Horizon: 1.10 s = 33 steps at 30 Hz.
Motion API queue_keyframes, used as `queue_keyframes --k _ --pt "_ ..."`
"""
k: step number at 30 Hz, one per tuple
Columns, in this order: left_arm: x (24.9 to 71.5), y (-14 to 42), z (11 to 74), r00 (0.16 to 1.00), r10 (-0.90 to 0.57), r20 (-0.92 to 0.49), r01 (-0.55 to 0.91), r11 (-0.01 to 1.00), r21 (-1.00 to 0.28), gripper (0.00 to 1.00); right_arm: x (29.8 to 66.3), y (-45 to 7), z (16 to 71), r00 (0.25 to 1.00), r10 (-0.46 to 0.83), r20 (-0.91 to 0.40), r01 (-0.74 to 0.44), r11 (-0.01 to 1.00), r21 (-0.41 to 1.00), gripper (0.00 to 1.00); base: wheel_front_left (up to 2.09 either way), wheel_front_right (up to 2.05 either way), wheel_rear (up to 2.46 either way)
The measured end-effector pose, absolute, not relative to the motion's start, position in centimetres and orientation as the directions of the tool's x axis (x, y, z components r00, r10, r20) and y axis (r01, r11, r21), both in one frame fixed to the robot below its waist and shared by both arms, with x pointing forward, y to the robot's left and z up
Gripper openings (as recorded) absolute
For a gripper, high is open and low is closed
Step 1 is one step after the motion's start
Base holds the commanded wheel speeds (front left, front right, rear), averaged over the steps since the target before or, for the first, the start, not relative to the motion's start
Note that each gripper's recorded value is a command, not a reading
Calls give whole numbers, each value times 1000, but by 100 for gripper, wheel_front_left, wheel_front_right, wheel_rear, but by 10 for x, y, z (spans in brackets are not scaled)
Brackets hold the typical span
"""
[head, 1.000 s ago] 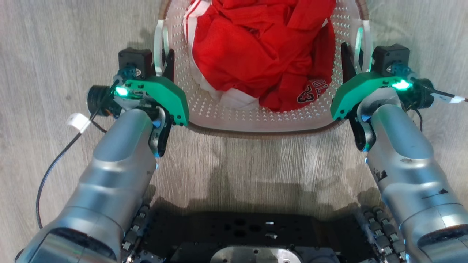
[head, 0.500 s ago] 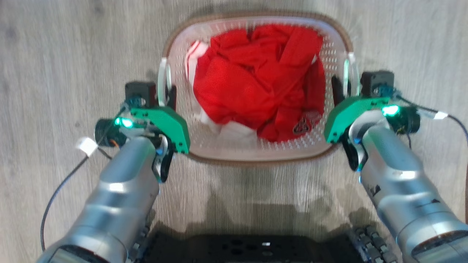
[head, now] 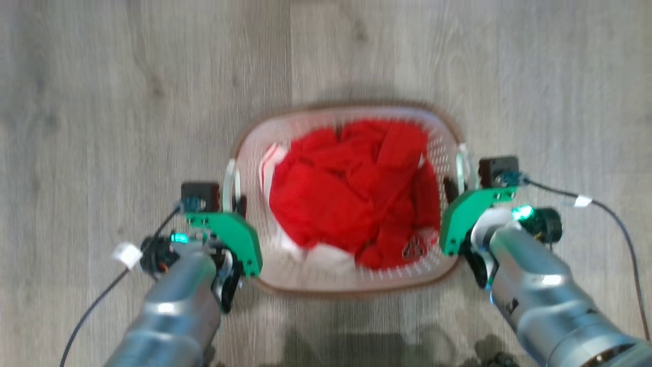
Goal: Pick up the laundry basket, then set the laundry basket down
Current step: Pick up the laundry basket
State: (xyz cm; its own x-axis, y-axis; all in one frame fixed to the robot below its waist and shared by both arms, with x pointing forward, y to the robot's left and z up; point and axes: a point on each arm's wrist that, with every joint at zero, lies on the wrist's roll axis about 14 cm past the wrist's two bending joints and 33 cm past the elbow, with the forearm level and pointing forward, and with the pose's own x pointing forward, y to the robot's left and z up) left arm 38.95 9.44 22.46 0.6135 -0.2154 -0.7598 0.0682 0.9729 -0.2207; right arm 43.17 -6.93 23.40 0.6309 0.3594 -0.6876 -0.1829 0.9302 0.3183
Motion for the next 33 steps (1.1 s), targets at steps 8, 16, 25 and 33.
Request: queue_keyframes --k 8,16,25,33 --pt "359 91 243 568 -233 -790 70 969 -236 0 397 -70 257 579 366 -728 -181 929 323 0 0 0 0" --pt "334 88 263 562 -244 -790 87 968 -237 0 367 -73 277 553 366 -749 -180 929 322 0 0 0 0" --pt "306 86 277 566 -248 -786 87 966 -242 0 336 -75 291 537 364 -761 -181 931 317 0 0 0 0" --pt "294 86 286 578 -251 -777 95 966 -241 0 326 -75 305 558 367 -745 -193 930 313 0 0 0 0"
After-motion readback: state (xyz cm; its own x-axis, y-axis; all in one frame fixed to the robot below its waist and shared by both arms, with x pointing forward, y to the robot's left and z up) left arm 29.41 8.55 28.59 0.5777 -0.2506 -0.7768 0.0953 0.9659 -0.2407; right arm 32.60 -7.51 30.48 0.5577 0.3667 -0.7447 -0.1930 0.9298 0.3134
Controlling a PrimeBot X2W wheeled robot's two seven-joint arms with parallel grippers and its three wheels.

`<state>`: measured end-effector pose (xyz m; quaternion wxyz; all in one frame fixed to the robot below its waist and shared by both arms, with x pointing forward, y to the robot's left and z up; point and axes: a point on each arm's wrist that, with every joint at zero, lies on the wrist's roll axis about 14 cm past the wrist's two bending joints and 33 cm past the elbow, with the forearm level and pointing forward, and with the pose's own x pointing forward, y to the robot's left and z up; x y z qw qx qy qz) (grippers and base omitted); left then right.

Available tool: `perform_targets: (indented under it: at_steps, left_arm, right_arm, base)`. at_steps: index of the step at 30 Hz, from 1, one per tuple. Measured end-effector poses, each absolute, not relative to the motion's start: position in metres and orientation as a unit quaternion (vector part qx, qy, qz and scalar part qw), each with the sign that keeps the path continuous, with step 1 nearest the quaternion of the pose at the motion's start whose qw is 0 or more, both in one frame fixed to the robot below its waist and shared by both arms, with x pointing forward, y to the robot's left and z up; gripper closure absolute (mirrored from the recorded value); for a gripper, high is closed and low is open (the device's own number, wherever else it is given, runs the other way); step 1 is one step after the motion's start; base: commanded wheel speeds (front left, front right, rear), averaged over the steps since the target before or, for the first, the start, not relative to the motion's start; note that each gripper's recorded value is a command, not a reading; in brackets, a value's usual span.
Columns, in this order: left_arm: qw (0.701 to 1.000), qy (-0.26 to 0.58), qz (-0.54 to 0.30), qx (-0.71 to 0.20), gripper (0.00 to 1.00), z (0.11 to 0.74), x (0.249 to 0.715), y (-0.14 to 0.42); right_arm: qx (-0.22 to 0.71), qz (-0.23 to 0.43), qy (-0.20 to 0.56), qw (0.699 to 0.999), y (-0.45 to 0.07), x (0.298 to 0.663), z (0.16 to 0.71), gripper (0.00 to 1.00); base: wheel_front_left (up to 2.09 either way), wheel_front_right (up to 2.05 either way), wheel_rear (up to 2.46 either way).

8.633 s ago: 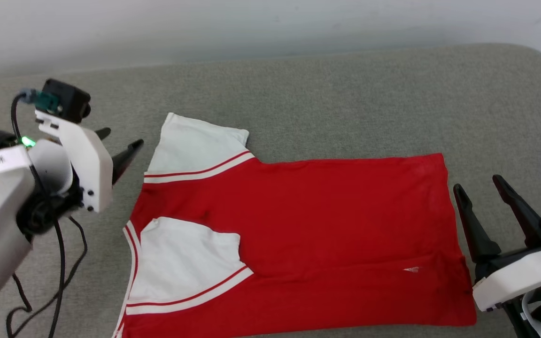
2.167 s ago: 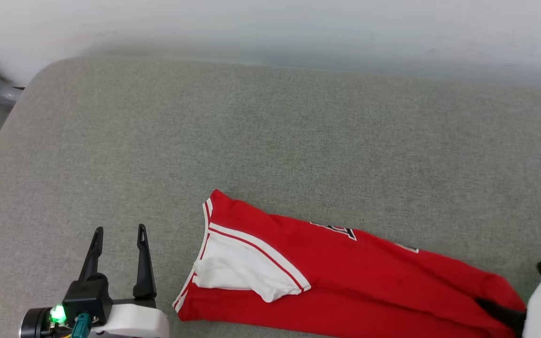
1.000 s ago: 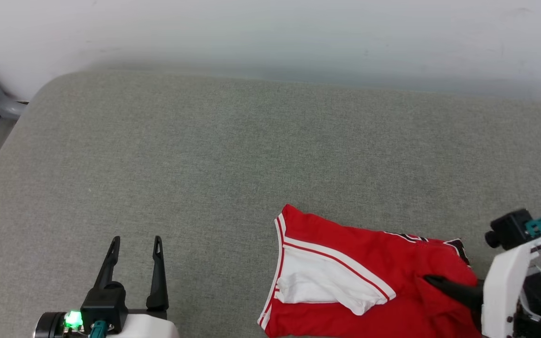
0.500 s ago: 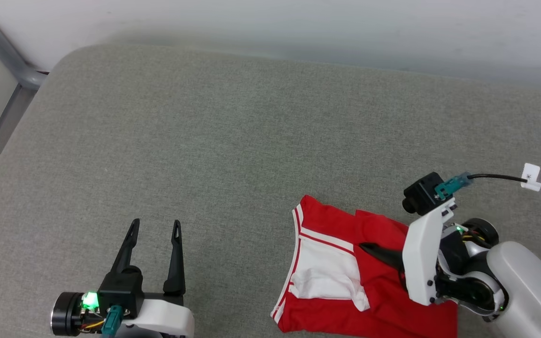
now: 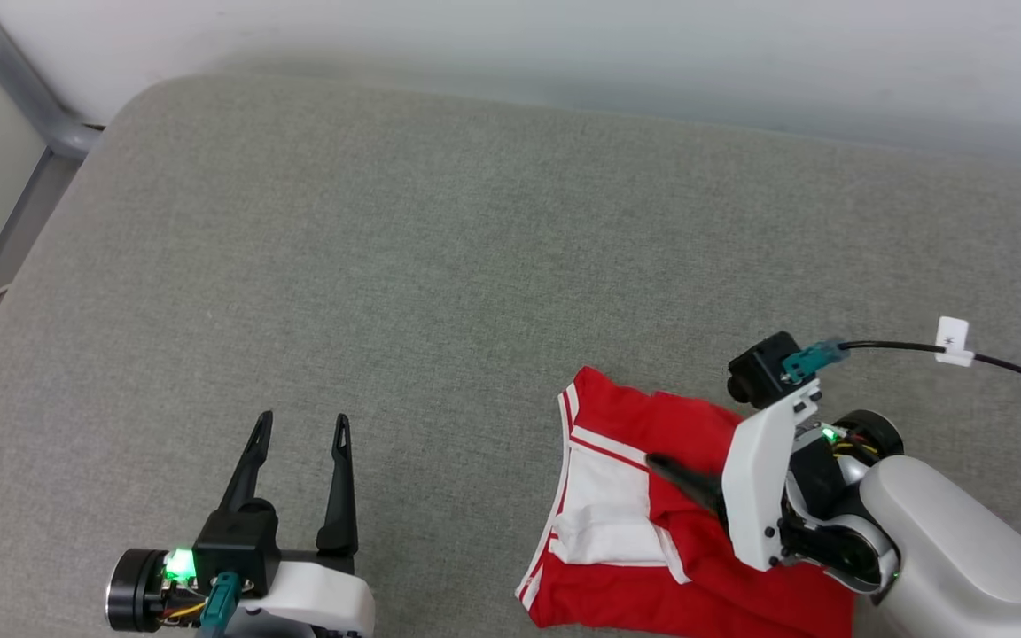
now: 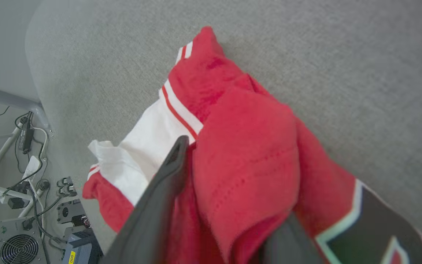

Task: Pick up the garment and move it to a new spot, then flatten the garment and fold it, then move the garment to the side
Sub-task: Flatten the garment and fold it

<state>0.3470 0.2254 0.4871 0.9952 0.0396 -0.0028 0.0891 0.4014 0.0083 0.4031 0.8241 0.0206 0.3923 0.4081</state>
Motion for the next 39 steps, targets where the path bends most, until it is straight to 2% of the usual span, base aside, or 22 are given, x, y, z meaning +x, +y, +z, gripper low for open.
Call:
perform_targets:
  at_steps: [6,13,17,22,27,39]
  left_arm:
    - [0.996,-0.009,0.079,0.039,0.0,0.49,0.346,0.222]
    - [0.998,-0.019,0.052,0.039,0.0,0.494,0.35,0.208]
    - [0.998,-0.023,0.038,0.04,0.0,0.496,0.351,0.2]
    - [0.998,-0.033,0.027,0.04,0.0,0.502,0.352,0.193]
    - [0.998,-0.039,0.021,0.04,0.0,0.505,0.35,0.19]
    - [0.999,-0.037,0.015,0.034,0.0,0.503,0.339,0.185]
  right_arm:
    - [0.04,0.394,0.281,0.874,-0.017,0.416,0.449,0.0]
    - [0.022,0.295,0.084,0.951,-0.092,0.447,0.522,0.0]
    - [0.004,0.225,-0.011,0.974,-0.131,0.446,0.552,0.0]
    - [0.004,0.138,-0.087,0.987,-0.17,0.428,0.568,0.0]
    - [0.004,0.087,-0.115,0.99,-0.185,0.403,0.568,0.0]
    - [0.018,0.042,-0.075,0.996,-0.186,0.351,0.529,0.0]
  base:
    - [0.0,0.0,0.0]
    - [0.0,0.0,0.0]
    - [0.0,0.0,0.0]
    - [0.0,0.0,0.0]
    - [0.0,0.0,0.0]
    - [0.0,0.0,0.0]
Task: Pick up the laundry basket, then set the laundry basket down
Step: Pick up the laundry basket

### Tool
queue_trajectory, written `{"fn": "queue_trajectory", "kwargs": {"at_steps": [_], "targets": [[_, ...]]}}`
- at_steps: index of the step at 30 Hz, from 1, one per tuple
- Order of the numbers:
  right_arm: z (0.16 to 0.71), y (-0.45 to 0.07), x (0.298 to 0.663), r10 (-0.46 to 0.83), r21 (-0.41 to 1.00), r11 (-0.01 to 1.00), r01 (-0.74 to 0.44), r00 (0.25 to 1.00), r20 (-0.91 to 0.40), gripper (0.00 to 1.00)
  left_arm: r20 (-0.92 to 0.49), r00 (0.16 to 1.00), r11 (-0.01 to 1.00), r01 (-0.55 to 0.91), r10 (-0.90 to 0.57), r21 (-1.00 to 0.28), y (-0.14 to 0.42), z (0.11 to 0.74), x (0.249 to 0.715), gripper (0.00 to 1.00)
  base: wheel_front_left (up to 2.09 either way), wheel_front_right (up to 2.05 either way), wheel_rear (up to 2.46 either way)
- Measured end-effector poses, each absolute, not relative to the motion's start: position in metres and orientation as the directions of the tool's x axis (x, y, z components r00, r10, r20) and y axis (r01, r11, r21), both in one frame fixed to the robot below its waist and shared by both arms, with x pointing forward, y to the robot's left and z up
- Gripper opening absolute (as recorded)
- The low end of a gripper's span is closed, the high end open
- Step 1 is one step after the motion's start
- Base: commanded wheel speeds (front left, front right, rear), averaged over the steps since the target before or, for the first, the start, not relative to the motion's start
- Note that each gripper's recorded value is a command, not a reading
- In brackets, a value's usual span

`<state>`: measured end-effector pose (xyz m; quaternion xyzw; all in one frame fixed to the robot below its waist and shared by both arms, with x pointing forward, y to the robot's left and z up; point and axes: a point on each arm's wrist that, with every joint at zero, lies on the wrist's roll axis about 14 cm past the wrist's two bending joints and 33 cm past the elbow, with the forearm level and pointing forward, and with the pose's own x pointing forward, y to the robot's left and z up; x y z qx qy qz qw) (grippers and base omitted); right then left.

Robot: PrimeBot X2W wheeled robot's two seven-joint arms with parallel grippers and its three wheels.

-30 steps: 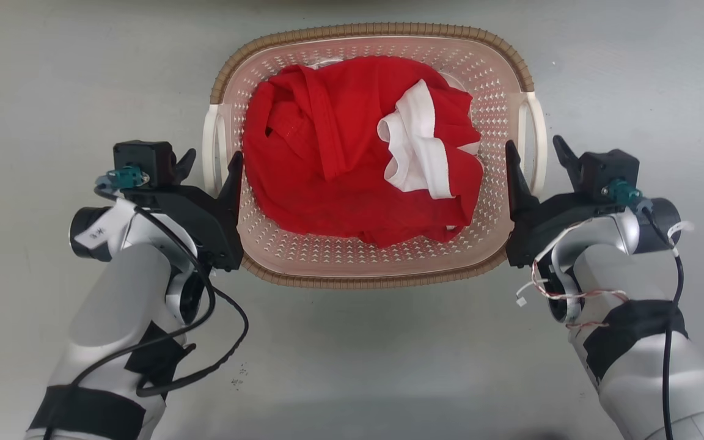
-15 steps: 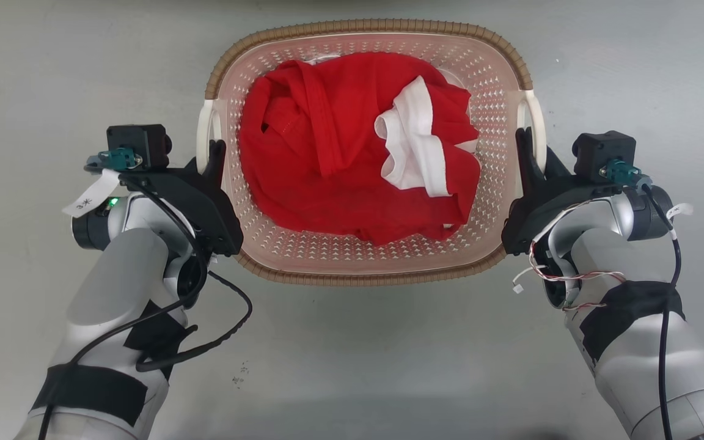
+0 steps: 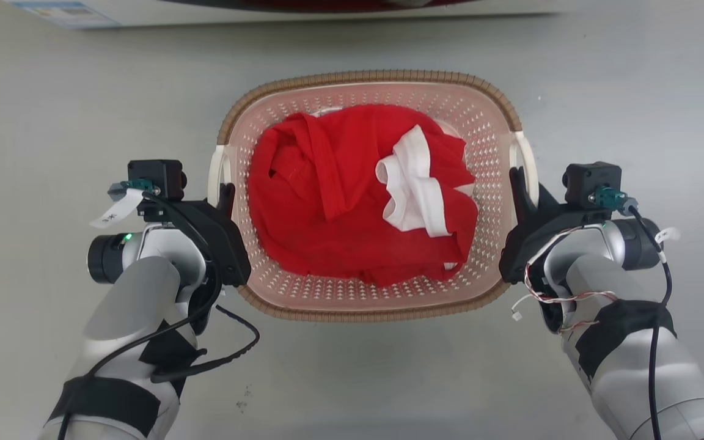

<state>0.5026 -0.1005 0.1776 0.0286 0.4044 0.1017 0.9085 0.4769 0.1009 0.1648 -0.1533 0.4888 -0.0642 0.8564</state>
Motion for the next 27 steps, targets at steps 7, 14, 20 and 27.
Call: {"fn": "queue_trajectory", "kwargs": {"at_steps": [7,14,20,27], "targets": [[0.2,-0.1,0.495,0.213,0.153,0.977,-0.147,0.662,-0.719,0.0,-0.816,0.517,0.946,-0.036,-0.259,-0.323,0.101,0.186,0.47,0.0,0.0,0.0,0.0],[0.225,-0.097,0.484,0.224,0.173,0.974,-0.144,0.673,-0.705,0.0,-0.806,0.535,0.948,-0.03,-0.254,-0.318,0.103,0.214,0.465,0.0,0.0,0.0,0.0],[0.247,-0.096,0.473,0.231,0.183,0.973,-0.143,0.679,-0.697,0.0,-0.799,0.546,0.948,-0.023,-0.253,-0.316,0.103,0.237,0.456,0.0,0.0,0.0,0.0],[0.27,-0.094,0.458,0.245,0.201,0.969,-0.145,0.67,-0.701,0.0,-0.793,0.554,0.948,-0.022,-0.252,-0.316,0.105,0.263,0.443,0.0,0.0,0.0,0.0]]}}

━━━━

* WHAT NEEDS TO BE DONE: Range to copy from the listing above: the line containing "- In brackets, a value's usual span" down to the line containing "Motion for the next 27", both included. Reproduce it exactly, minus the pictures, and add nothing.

* EXERCISE OUTPUT:
- In brackets, a value's usual span

`<state>`: measured end-effector pose (xyz m; quaternion xyzw; all in one frame fixed to the robot below its waist and shared by both arms, with x pointing forward, y to the robot's left and z up; point and axes: a point on each arm's wrist that, with every joint at zero, lies on the wrist's roll axis about 14 cm past the wrist's two bending joints and 33 cm past the elbow, with the forearm level and pointing forward, and with the pose's own x pointing forward, y to the robot's left and z up; x y z qx qy qz qw) (grippers and base omitted); right then left.

Robot: PrimeBot X2W wheeled robot's two seven-joint arms with parallel grippers and its three wheels.

-30 steps: 
-15 steps: 
+0 steps: 

<state>0.5026 -0.1005 0.1776 0.0286 0.4044 0.1017 0.9085 0.4769 0.1009 0.1648 -0.1533 0.4888 -0.0642 0.8564</state>
Motion for the next 27 steps, targets at steps 7, 14, 20 and 27.

This answer requires no additional content.